Every piece is purpose-driven. Nothing is arbitrary. Each line, joint, and surface is shaped with intention, designed to age with dignity and gather character through time rather than lose it. We work with honest materials chosen for their longevity: robust metals refined through precise fabrication, surfaces that express strength with restraint, and leathers that soften and deepen with use, marked by life, yet faithful to their purpose.
Our work reveals its complexity quietly. Each piece is a considered assembly, refined but never over-explained, leaving space for curiosity and admiration. Light is treated as a medium of atmosphere and connection, gentle, controlled, and intentional, shaping moments, conversations, and shared experience.
The forms we create are informed by stories that predate us, histories carried through generations, through culture, memory, and blood. These influences guide our approach to proportion, balance, and presence, grounding each design in something deeper than trend or moment.
Every Triqis piece is created not simply to be owned, but to be experienced. To belong to a space, and to the people who inhabit it. Through design, we seek to create objects of substance, offering meaning where there is excess, clarity where there is noise, and imagination where it has faded.
Designers
Kwaku Boateng
Kwaku Boateng is a British furniture and lighting designer whose work proposes a distinct notion of cultural elegance, informed by both British and West Indian heritage.
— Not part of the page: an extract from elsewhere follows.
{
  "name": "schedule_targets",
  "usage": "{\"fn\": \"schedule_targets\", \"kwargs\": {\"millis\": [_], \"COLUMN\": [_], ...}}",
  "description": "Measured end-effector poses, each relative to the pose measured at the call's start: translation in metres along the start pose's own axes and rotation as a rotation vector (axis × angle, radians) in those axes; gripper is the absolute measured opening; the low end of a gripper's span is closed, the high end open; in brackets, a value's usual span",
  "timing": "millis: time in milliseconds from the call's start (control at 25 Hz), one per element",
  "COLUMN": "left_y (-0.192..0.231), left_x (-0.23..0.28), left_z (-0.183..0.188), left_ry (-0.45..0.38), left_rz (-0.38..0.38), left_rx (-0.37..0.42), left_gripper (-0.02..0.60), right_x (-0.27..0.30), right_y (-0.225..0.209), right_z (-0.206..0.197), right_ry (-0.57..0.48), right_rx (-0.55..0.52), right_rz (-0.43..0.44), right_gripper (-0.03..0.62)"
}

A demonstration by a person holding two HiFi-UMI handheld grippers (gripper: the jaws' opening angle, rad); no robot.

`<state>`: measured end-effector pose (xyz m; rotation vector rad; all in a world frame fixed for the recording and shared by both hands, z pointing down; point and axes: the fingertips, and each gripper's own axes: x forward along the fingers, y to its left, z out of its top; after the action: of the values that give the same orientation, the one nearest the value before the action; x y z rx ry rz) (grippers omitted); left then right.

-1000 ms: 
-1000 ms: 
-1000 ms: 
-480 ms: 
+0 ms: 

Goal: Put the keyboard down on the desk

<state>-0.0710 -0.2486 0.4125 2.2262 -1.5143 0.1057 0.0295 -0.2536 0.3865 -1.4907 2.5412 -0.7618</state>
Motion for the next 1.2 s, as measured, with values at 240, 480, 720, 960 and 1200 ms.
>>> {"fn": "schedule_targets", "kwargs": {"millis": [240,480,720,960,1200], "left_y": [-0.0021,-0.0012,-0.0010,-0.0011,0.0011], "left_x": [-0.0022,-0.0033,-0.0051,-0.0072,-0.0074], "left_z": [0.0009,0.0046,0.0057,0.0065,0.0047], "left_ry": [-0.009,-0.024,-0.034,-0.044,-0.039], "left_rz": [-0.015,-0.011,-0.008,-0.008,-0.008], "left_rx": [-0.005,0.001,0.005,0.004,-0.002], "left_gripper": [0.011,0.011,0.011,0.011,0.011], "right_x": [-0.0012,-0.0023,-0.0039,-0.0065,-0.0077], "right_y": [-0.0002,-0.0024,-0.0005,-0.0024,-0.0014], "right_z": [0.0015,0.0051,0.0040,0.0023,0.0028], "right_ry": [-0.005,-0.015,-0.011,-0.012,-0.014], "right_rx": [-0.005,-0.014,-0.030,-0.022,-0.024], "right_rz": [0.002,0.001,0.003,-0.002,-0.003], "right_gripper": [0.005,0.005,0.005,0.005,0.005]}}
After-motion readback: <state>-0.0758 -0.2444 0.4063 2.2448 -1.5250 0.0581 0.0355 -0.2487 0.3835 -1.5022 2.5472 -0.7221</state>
His practice is guided by material integrity and environmental responsibility, frequently exploring environmentally conscious casting processes alongside hard metals.
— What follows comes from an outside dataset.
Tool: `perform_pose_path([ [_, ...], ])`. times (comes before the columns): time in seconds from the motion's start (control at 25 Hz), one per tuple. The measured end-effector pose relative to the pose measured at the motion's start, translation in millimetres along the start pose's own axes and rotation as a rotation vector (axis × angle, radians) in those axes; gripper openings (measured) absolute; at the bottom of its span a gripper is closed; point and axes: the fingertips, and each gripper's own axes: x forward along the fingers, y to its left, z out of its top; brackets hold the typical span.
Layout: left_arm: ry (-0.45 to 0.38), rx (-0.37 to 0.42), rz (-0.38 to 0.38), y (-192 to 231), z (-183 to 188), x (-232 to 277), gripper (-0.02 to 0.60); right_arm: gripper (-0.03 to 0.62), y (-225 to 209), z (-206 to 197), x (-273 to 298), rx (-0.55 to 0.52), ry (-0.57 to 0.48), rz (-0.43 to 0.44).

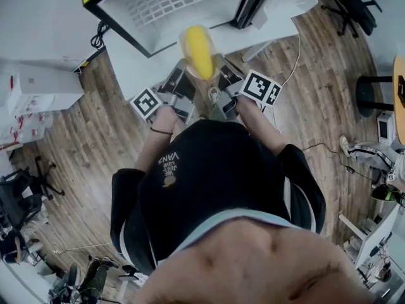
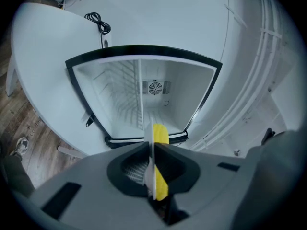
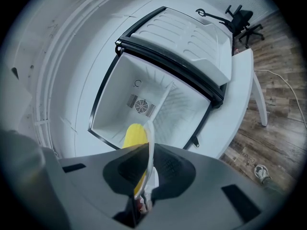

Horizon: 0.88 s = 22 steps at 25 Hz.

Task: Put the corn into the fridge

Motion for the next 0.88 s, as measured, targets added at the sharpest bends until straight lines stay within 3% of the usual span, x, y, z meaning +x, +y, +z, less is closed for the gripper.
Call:
perform_pose_path([
  [0.88, -0.049, 0.021, 0.004, 5, 43, 71, 0.037, 0.030, -12, 65, 59, -0.003, 0.035, 0.039],
])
Growing up between cultures, with formative years spent immersed in the natural landscapes and diverse heritage of Trinidad, Kwaku’s work reflects a balance of strength and refinement. These influences are interwoven with quintessentially British sensibilities, shaped by family legacy and a life rooted in London, the city where his story began.
Erwan Le Bozec
Erwan Le Bozec’s journey began in the coastal town of Quimperlé, France, born to a Breton fisherman father and a Parisian painter mother. Raised among ancient Celtic traditions, coastal labour, and rural craft, he developed an early passion for making, tinkering, and creation.
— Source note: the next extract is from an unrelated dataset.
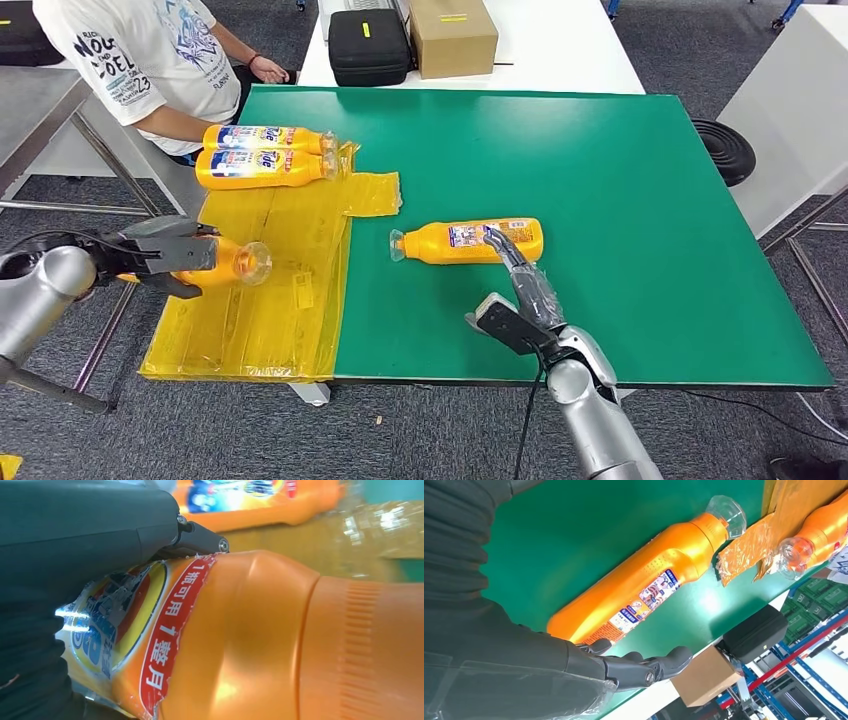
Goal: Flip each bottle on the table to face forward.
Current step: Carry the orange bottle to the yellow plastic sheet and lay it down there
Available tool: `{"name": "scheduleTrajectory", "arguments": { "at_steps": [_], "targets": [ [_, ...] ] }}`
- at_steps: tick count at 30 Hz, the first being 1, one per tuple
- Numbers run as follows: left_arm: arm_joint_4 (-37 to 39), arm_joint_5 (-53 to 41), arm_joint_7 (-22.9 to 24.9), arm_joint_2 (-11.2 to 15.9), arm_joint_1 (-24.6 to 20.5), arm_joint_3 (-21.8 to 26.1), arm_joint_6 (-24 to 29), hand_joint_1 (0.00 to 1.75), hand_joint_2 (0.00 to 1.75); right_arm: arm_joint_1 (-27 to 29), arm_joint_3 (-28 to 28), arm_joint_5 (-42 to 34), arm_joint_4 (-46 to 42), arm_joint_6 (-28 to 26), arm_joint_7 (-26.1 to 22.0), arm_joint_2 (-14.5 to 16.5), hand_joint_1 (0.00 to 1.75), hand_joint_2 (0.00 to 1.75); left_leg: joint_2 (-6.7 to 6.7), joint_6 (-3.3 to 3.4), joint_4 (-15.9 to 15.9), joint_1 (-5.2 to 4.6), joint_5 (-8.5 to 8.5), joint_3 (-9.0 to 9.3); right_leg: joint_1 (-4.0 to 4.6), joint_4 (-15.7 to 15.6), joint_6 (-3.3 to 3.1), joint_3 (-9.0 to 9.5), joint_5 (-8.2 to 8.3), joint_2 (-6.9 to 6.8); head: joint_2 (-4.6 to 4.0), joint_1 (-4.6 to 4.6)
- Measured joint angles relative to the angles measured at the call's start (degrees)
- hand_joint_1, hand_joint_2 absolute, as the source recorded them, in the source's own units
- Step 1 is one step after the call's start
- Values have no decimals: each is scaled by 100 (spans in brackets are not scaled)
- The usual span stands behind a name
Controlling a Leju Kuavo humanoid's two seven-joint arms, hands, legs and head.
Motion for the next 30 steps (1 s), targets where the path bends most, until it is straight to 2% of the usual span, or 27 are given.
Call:
{"name": "scheduleTrajectory", "arguments": {
  "at_steps": [5, 9, 14, 18, 22, 30],
  "targets": [
    [435, 94, 0, -521, 30, -265, 771, 175, 175, 18, -4, -13, 46, -43, -16, 57, 0, 175, -4, 0, 0, -4, 0, 0, -4, 0, 1, 4, 1, 0, 0, -1],
    [838, -253, 42, -920, 57, -463, 1287, 175, 175, 41, -4, -9, 83, -45, -17, 104, 0, 175, -6, 0, 0, -5, 0, 0, -5, 0, 2, 4, 2, 0, 0, -1],
    [1296, -550, 86, -1325, 133, -626, 1627, 175, 175, 42, -4, -1, 146, -45, -18, 150, 0, 175, -5, 0, 0, -5, 0, 0, -4, 0, 2, 5, 1, 0, 0, -2],
    [1662, -1060, 231, -1652, 244, -705, 2275, 175, 175, 36, -4, 9, 203, -45, -29, 192, 0, 175, -6, 0, 0, -5, -1, 1, -4, 0, 2, 9, 0, -1, 0, -2],
    [1899, -1363, 301, -1843, 289, -776, 2476, 175, 175, 19, -4, 16, 280, -45, -69, 217, 0, 175, -6, 1, 0, -5, -1, 5, -4, 0, 2, 15, 0, -2, 0, -2],
    [2201, -1649, 293, -1966, 177, -878, 2296, 175, 175, 0, -4, 4, 404, -43, -115, 238, 0, 175, -6, 0, -1, -4, 0, 28, -3, 0, 2, 35, 1, -1, 0, -2]
  ]
}}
A defining shift occurred when his family relocated to Iceland, a landscape of extremes where ancient tradition meets ultra-modern architecture and progressive design thinking. This contrast ignited a lasting curiosity around the relationship between heritage and innovation.
Erwan later moved to the United Kingdom to study industrial design engineering and business, where he met Kwaku. After graduating, he joined one of Italy’s most esteemed lighting manufacturers, refining his approach to technical precision, uncompromising design, and the pursuit of meaning. This period helped shape the design language and ethos that define his work today.
Recognition & Exhibitions
Triqis has received international recognition for its work, with publications including Dezeen, Monocle, Darc Magazine, The World of Interiors, Design Milk, and House & Garden. The studio’s work has been showcased at the Design Museum, the London Design Festival, and other respected institutions dedicated to contemporary design.
In 2024, the founders were recognised by Condé Nast as part of their Top 25 Rising Stars, highlighting Triqis as a studio shaping the future of furniture and lighting design.
Triqis’s story is one of evolution, contrast, and cultural dialogue, defined by curiosity, restraint, and the belief that well-made objects can carry meaning across generations.